The most frequent compliance issues for mental health app companies: (1) using developer-tier cloud accounts without activating the HIPAA BAA before onboarding clinical users; (2) deploying standard Amplitude or Mixpanel accounts that track clinical engagement events without enterprise BAAs; (3) operating as a covered entity (employing clinicians) without realizing that HIPAA's full compliance program — not just BAAs — applies; and (4) using standard consumer messaging services to send appointment reminders that disclose the user's relationship with a mental health provider.

For mental health organizations (not apps), see our guide on BAA requirements for behavioral health organizations. For digital health companies more broadly, see BAA requirements for healthtech startups.

Frequently Asked Questions

Do mental health apps need to comply with HIPAA?

It depends on how the app operates. Pure consumer wellness apps with no clinical relationships are generally not HIPAA-covered. Apps that employ licensed clinicians, submit insurance claims, or integrate with covered entity systems are likely covered entities or business associates subject to HIPAA. All apps handling mental health data face FTC and state law privacy obligations regardless of HIPAA status.
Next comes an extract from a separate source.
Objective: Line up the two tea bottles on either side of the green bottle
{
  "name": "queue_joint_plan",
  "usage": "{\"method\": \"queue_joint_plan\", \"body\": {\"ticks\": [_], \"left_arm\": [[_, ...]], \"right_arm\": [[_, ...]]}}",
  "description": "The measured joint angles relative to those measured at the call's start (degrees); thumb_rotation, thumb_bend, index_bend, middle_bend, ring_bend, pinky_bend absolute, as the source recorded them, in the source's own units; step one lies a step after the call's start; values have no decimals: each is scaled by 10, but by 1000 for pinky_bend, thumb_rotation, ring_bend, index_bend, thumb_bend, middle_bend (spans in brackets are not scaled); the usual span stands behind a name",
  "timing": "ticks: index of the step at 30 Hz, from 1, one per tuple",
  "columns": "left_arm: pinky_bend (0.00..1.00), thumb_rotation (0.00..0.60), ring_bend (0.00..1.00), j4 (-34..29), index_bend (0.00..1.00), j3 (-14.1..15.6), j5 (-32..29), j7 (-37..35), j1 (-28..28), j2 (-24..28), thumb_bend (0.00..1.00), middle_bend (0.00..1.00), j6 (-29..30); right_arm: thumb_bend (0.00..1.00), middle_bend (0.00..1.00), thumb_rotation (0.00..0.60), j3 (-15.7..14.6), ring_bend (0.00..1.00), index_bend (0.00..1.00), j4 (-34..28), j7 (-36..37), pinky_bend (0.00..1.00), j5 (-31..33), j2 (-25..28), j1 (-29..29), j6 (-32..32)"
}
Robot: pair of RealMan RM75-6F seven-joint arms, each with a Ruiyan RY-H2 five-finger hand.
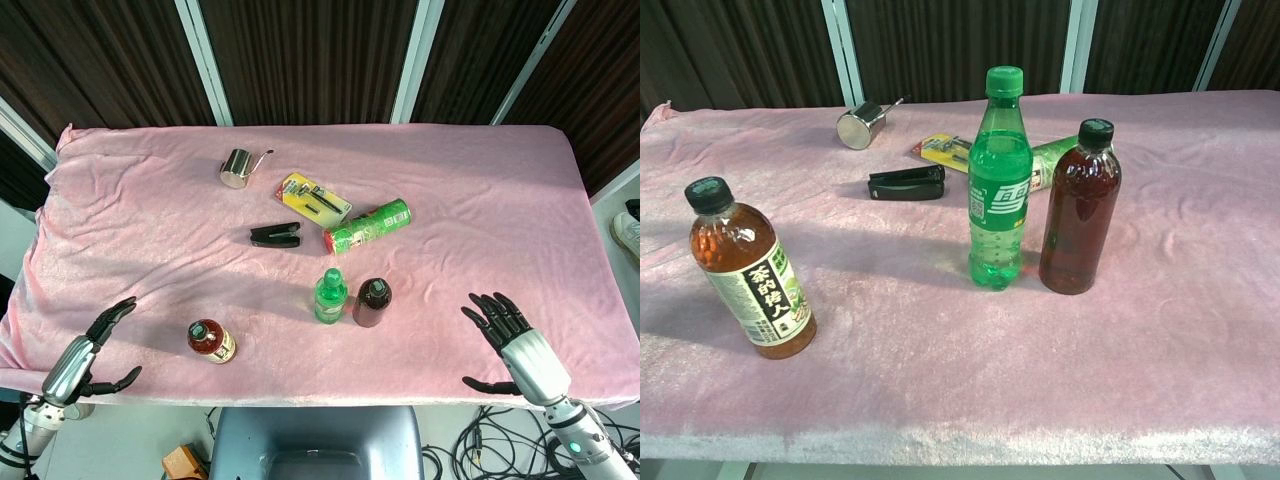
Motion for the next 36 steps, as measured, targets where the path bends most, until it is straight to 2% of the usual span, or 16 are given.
{"method": "queue_joint_plan", "body": {"ticks": [6, 10, 15, 25, 28, 30, 32, 36], "left_arm": [[46, 600, 0, 95, 0, -2, -13, -89, -20, -130, 309, 0, -12], [49, 600, 0, 125, 0, -6, -27, -122, -46, -185, 309, 0, -43], [66, 600, 0, 134, 0, -13, -45, -122, -69, -211, 309, 0, -68], [118, 600, 6, 118, 0, -8, -60, -136, -93, -217, 309, 38, -99], [159, 600, 79, 117, 79, -5, -61, -130, -95, -221, 309, 184, -100], [215, 600, 183, 117, 258, -3, -62, -127, -96, -222, 309, 346, -101], [273, 600, 273, 117, 386, -2, -64, -124, -98, -223, 311, 457, -105], [405, 600, 416, 115, 533, -3, -73, -126, -102, -224, 371, 614, -114]], "right_arm": [[222, 0, 600, -16, 0, 0, 5, -1, 118, -53, 13, -33, 63], [222, 0, 600, -17, 0, 0, 1, 0, 118, -52, 26, -45, 58], [222, 0, 600, -10, 0, 0, -2, 7, 118, -50, 33, -51, 56], [222, 0, 600, 3, 0, 0, -3, 17, 118, -47, 38, -57, 46], [222, 0, 600, 6, 0, 0, -3, 21, 118, -45, 39, -58, 43], [222, 0, 600, 7, 0, 0, -4, 22, 118, -44, 40, -58, 39], [222, 0, 600, 7, 0, 0, -5, 23, 118, -44, 42, -58, 35], [222, 0, 600, 8, 0, 0, -8, 24, 118, -45, 45, -58, 28]]}}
Does a consumer wellness app need HIPAA BAAs with its vendors?

Only if the app is subject to HIPAA. If the app is a covered entity or business associate, it must execute BAAs with infrastructure vendors handling PHI. If the app is not HIPAA-covered, BAAs are not required — but vendors with strong data security practices are still advisable given the sensitivity of mental health data.
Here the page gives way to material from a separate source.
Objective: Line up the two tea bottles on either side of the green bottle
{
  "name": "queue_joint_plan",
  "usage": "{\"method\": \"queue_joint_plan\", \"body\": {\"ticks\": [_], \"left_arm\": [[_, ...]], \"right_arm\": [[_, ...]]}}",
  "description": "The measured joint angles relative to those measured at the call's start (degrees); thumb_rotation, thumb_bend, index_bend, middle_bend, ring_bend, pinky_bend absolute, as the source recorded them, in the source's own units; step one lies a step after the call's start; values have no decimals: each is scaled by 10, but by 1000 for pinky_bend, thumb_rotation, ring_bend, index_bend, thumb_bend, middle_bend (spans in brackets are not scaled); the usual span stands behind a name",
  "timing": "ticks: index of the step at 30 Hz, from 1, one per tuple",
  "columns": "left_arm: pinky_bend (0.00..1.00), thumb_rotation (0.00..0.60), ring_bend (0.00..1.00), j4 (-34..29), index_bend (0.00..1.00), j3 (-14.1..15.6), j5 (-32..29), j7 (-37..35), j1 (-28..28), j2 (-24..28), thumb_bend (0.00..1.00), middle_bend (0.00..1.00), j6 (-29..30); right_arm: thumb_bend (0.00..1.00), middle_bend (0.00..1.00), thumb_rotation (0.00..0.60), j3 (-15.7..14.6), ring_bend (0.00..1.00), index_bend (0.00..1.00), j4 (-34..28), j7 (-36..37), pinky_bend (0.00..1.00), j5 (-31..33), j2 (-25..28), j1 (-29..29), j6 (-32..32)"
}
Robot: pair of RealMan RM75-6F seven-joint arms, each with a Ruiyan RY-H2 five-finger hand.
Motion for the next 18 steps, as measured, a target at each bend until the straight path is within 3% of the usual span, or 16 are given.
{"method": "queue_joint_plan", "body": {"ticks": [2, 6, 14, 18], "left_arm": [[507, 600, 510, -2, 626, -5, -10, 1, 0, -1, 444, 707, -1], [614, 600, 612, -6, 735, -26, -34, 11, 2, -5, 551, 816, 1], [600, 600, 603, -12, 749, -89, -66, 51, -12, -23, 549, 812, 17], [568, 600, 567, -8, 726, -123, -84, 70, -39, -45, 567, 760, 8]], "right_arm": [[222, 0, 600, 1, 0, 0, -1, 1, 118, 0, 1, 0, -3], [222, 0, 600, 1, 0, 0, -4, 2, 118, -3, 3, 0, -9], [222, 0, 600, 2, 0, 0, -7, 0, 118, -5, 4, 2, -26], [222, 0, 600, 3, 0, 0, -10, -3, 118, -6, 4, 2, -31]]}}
What makes a mental health app a HIPAA covered entity?

A mental health app is likely a covered entity when it employs or contracts with licensed clinicians who treat users, submits insurance claims for clinical services, or operates as a telehealth platform creating clinical records. Integration with covered entity systems or receipt of PHI from a covered entity may make the app a business associate even if it doesn't itself employ clinicians.

What infrastructure vendors do mental health apps need BAAs with?

HIPAA-covered mental health apps need BAAs with their cloud hosting provider (AWS, GCP, Azure — all offer enterprise BAAs), analytics tools (Amplitude Enterprise, Mixpanel Enterprise), push notification and messaging services (Twilio, SendGrid healthcare enterprise), error monitoring (Sentry Enterprise), and telehealth video providers (Zoom for Healthcare, Daily.co). Standard consumer-tier accounts for these services do not include BAA provisions.